**Exercise brief:** With the material below, print exactly the lines between the line holding "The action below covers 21" and the line holding "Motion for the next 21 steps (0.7", inclusive. Add nothing else.

**Exercise material:**
================================

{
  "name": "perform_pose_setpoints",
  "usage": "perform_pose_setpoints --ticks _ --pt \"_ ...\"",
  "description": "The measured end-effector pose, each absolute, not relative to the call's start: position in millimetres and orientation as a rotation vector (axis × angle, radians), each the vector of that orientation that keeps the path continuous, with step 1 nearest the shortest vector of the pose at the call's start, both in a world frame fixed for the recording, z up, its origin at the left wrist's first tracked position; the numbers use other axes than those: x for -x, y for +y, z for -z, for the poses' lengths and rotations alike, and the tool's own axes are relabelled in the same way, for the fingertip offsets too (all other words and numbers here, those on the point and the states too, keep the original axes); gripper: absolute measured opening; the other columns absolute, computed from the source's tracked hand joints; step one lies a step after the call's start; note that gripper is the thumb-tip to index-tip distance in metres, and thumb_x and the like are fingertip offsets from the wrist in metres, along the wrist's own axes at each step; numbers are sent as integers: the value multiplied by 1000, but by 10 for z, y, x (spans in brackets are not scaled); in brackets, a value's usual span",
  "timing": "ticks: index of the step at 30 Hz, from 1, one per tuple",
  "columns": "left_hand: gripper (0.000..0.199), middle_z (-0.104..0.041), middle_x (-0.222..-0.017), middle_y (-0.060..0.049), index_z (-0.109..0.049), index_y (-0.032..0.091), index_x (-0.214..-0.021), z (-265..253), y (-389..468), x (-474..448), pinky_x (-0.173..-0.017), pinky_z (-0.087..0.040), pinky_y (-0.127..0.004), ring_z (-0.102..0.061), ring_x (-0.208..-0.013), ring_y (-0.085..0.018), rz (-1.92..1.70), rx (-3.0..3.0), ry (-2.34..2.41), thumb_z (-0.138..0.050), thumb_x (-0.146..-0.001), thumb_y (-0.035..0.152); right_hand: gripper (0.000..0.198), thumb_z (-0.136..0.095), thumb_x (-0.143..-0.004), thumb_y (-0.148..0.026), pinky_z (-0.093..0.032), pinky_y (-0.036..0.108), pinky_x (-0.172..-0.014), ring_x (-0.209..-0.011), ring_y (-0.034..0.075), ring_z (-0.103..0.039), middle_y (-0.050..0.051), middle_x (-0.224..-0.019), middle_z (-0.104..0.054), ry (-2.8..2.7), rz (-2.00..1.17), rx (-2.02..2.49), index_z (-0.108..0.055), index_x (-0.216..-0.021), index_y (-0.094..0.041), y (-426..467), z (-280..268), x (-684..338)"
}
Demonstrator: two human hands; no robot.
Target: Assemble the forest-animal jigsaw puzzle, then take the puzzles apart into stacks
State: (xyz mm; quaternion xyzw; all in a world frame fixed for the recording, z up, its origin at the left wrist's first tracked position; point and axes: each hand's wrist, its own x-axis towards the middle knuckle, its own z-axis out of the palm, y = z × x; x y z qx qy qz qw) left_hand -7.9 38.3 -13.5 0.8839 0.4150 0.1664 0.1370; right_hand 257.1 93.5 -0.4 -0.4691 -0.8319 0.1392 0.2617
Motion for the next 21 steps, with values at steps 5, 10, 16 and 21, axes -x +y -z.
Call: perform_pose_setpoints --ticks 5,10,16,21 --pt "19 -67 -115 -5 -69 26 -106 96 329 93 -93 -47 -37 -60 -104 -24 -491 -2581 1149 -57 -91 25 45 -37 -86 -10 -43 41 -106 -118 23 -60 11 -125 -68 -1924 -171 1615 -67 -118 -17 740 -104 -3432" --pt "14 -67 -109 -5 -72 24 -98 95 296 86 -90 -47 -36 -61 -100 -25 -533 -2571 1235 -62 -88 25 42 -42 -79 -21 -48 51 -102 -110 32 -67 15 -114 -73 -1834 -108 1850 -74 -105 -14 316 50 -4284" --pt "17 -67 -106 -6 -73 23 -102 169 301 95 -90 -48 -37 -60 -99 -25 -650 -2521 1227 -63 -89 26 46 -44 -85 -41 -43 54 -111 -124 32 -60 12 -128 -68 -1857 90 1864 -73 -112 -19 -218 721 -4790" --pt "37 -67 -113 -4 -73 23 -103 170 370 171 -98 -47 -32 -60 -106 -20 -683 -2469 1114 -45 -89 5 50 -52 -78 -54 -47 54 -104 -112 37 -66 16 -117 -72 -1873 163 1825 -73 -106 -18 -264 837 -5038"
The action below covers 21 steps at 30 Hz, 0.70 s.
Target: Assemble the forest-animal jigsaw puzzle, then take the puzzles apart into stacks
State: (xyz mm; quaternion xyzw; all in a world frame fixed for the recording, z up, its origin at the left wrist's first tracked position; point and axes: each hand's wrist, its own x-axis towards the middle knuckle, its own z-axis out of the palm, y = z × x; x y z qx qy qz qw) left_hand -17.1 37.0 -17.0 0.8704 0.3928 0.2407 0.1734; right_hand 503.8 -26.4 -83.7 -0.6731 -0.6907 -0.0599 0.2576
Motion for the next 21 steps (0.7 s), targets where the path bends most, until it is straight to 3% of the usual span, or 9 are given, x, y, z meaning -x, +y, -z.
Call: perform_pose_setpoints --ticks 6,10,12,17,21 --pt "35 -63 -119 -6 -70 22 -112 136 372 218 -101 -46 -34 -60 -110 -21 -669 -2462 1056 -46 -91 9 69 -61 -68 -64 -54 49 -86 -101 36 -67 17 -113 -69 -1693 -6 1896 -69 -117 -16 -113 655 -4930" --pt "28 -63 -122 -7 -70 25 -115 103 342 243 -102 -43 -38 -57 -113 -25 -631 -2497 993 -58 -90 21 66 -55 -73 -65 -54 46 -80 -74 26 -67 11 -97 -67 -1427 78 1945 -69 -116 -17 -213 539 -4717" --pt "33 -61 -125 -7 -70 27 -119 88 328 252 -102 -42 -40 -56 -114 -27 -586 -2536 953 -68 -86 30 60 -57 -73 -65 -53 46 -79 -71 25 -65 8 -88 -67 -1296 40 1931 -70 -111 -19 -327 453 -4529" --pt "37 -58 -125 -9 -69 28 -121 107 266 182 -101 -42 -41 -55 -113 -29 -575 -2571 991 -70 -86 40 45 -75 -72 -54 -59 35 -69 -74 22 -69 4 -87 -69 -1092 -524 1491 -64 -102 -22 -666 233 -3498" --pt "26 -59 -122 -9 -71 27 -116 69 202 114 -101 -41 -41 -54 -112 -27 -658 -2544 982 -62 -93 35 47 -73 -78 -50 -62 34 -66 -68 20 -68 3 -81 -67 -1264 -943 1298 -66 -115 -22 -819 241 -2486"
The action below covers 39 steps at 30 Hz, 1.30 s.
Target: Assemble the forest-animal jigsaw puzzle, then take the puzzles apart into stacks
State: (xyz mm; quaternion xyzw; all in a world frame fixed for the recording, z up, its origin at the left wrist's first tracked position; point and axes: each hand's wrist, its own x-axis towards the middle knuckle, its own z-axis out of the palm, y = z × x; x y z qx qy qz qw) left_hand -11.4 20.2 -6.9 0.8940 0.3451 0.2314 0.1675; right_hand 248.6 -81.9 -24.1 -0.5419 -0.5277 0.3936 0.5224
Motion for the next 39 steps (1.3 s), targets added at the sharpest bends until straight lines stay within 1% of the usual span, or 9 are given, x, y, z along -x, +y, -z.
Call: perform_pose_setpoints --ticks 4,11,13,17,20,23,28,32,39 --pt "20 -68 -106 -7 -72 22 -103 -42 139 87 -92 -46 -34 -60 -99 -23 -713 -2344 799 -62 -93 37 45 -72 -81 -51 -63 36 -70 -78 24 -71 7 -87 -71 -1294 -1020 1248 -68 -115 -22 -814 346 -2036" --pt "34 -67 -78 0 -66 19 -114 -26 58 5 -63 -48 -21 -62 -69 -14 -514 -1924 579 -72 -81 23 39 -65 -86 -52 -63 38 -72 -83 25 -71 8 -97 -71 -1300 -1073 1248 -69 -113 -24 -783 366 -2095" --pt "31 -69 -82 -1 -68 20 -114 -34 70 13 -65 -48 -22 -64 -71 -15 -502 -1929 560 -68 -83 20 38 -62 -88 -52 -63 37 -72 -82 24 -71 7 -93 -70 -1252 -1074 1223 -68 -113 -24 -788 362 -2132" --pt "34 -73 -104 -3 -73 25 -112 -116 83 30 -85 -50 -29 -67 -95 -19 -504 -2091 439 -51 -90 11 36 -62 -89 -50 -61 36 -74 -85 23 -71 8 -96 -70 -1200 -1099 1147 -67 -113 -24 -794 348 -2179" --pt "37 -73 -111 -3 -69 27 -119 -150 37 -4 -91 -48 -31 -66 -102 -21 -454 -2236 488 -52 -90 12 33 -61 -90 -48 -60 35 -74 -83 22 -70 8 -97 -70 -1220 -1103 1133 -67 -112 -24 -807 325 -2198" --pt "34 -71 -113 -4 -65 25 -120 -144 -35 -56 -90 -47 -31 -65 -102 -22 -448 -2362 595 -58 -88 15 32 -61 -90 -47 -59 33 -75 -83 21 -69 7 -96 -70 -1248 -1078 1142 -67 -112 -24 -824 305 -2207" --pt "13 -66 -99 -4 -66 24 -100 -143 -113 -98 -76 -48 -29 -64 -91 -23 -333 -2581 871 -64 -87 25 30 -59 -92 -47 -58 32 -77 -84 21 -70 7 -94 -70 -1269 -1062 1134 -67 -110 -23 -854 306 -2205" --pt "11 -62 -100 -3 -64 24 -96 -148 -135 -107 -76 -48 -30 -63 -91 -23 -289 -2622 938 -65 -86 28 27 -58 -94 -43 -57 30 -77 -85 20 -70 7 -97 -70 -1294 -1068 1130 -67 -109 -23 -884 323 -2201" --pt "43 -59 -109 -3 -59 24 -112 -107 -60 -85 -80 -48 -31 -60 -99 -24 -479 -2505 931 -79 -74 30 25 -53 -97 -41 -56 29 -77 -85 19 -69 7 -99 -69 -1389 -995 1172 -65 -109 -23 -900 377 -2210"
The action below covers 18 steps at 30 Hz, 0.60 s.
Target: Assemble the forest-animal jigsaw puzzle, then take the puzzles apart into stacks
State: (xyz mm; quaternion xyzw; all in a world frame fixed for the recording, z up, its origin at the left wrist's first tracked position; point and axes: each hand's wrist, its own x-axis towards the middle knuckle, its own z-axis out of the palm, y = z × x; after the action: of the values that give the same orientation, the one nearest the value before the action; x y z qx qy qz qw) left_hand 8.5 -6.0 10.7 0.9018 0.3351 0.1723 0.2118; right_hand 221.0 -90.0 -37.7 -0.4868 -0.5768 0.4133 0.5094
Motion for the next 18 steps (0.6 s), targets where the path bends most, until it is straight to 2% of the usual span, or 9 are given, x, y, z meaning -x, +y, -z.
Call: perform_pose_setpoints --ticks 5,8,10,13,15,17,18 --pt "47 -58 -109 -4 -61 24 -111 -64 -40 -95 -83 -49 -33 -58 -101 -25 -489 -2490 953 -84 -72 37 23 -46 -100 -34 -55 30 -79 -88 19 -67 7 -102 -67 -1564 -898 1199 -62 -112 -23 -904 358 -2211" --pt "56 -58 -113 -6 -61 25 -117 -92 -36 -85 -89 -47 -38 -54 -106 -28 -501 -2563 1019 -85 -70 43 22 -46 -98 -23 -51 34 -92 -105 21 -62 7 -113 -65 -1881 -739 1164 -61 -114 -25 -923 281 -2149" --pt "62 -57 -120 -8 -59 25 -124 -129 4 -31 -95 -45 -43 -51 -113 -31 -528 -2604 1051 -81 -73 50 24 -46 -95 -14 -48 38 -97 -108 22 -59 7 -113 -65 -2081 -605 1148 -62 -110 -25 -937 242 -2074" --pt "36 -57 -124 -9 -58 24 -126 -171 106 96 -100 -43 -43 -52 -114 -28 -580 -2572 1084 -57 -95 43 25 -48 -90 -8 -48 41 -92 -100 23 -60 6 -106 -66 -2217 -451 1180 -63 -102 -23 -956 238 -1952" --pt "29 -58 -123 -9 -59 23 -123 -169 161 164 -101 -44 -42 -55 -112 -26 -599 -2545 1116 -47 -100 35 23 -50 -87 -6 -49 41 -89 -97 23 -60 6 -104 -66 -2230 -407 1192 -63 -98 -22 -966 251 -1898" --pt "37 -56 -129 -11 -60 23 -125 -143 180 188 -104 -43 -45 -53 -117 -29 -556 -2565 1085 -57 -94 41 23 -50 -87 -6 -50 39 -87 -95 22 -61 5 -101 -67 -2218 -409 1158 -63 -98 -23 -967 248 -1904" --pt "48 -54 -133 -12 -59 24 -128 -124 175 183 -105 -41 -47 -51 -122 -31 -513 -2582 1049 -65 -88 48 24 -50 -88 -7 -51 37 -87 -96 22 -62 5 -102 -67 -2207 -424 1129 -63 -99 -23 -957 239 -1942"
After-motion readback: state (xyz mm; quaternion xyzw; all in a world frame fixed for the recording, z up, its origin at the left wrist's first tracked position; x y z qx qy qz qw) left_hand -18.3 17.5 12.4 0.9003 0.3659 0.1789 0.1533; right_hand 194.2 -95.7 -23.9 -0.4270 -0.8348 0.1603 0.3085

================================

**Result of this task:**
The action below covers 21 steps at 30 Hz, 0.70 s.
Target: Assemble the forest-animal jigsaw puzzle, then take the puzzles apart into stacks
State: (xyz mm; quaternion xyzw; all in a world frame fixed for the recording, z up, its origin at the left wrist's first tracked position; point and axes: each hand's wrist, its own x-axis towards the middle knuckle, its own z-axis out of the palm, y = z × x; x y z qx qy qz qw) left_hand -17.1 37.0 -17.0 0.8704 0.3928 0.2407 0.1734; right_hand 503.8 -26.4 -83.7 -0.6731 -0.6907 -0.0599 0.2576
Motion for the next 21 steps (0.7 s), targets where the path bends most, until it is straight to 3% of the usual span, or 9 are given, x, y, z meaning -x, +y, -z.

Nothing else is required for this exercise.